Gazeteci ve Hıristiyan milliyetçi Flavio Tavares Freitas da bu öfkeyi paylaşıyordu. Kulaklarına, dişlerinin arasına ve anüsüne elektrik telleri sokulduğunda, akımı üreten küçük gri jeneratörün üzerinde Amerikan Uluslararası Kalkınma Ajansı'nın (USAID) kırmızı, beyaz ve mavi armasını görmüştü.
Doktorlar da işbirliği yaptı
Bir başka öğrenci lideri Jean Marc Von der Weid penisinin tellerle sarıldığını ve pille çalışan bir telsiz telefona bağlantığını anlatıyordu. Askerliğini Brezilya donanmasında yapmış olan Von der Weid, telefonun askeri destek programı çerçevesinde ABD tarafından verilenlerin aynısı olduğunu anlamıştı.
Kurbanlar sık sık tek umut anlarının hücrelerine doktorun gelmesinden ibaret olduğunu anlatıyordu. Istırap şimdi kuşkusuz sona erecekti.
Fakat ardından doktorun gelmesinin tek nedeninin, bir sonraki işkence
seansında sağ kalıp kalamayacaklarını tespit etmek olduğunu anlıyorlardı.
Geriye dönüp bakıldığında, 1975'ten bu yana ne değişti?
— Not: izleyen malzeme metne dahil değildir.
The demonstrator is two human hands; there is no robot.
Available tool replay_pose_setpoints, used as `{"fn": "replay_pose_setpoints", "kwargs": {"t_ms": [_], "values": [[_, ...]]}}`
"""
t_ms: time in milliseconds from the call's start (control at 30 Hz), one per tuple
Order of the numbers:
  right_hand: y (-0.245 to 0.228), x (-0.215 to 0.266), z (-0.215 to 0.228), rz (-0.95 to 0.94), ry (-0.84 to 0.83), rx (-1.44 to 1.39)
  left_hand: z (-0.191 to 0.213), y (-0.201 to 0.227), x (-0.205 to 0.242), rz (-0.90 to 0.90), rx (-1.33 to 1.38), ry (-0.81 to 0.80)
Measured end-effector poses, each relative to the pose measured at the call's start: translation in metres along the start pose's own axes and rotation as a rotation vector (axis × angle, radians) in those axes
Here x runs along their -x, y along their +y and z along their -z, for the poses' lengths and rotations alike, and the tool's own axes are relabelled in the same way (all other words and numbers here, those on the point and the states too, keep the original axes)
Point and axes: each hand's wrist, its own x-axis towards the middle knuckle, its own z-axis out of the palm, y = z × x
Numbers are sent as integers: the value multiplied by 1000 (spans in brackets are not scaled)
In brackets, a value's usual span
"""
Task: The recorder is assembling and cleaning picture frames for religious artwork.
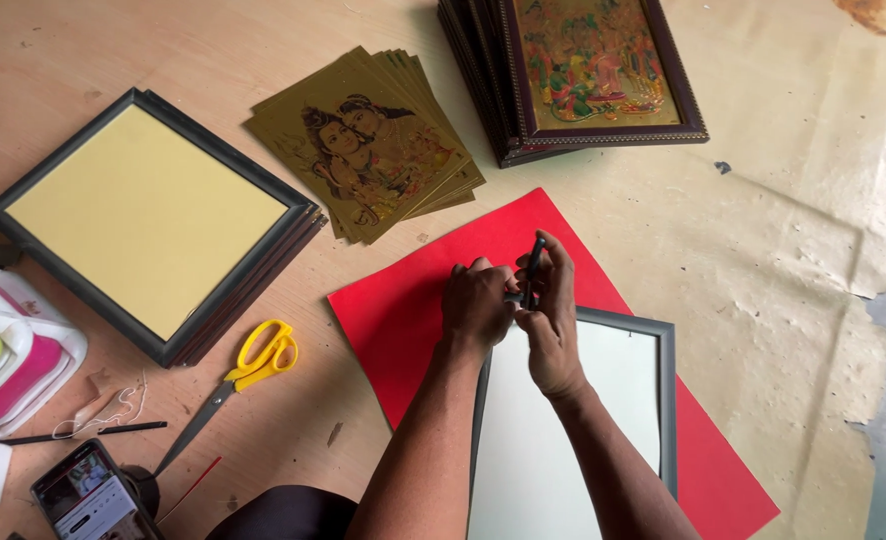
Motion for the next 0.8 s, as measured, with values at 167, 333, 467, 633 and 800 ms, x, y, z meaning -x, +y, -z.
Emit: {"fn": "replay_pose_setpoints", "kwargs": {"t_ms": [167,333,467,633,800], "values": [[54,17,1,-12,68,-123,0,-5,-2,-103,-26,42],[2,1,-2,175,12,64,4,1,6,-171,-51,44],[-25,-26,22,-109,145,-218,5,6,5,1,20,71],[-9,-26,43,-44,149,-369,17,20,6,129,-24,-66],[-8,-21,26,-36,67,-377,19,23,5,145,-50,-76]]}}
Brezilya'da kurulan bir gerçek ve uzlaşma komisyonu hükümet talimatıyla düzenlenen 339 adet siyasi suikastı belgeledi. 2002'de eski bir sendika lideri ve siyasi mahkum Luiz Inacio Lula da Silva devlet başkanı seçildi. Şu an ikinci görev dönemini sürdürüyor.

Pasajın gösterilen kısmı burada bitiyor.